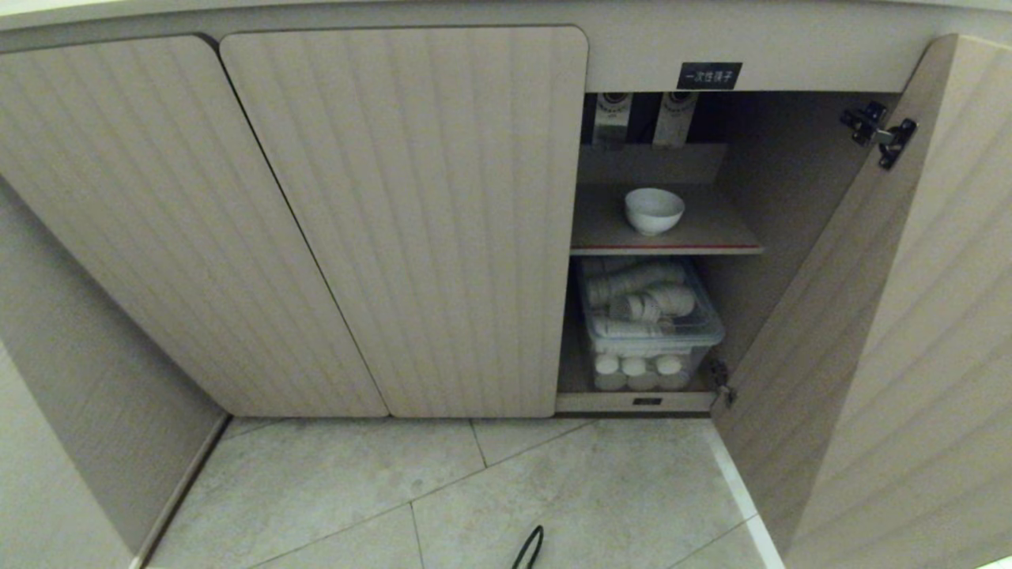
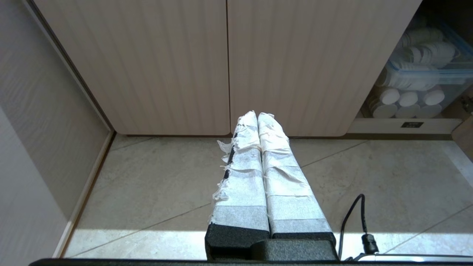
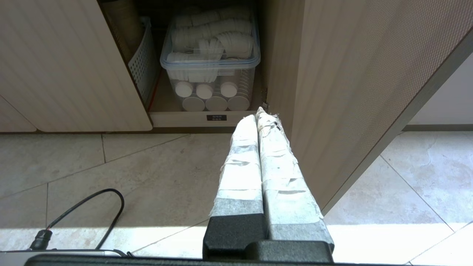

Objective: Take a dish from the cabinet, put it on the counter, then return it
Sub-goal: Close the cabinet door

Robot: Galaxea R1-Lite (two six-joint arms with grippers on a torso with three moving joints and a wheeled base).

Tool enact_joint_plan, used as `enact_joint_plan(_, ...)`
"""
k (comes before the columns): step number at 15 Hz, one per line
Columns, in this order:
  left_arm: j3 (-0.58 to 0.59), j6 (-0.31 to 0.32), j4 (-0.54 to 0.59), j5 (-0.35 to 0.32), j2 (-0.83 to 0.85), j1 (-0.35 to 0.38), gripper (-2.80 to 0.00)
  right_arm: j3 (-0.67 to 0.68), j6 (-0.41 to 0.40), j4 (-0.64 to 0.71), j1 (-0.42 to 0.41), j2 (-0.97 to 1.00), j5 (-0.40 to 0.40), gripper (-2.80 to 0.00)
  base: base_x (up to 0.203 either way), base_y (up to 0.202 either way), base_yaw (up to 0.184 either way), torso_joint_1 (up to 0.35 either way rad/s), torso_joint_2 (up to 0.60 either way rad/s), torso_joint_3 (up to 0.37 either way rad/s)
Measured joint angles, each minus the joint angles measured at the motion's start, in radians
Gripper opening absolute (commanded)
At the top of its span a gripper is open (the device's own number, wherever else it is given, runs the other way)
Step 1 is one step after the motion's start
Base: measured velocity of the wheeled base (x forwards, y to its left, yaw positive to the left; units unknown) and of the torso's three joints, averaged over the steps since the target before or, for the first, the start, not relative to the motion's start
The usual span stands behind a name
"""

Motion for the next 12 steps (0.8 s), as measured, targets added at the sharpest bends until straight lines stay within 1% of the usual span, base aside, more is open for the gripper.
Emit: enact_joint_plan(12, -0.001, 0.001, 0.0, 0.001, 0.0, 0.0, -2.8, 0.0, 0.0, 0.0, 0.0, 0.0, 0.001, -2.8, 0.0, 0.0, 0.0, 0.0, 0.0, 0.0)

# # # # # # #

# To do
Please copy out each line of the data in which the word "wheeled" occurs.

# Solution to this problem
Robot: Galaxea R1-Lite (two six-joint arms with grippers on a torso with three moving joints and a wheeled base).
Base: measured velocity of the wheeled base (x forwards, y to its left, yaw positive to the left; units unknown) and of the torso's three joints, averaged over the steps since the target before or, for the first, the start, not relative to the motion's start

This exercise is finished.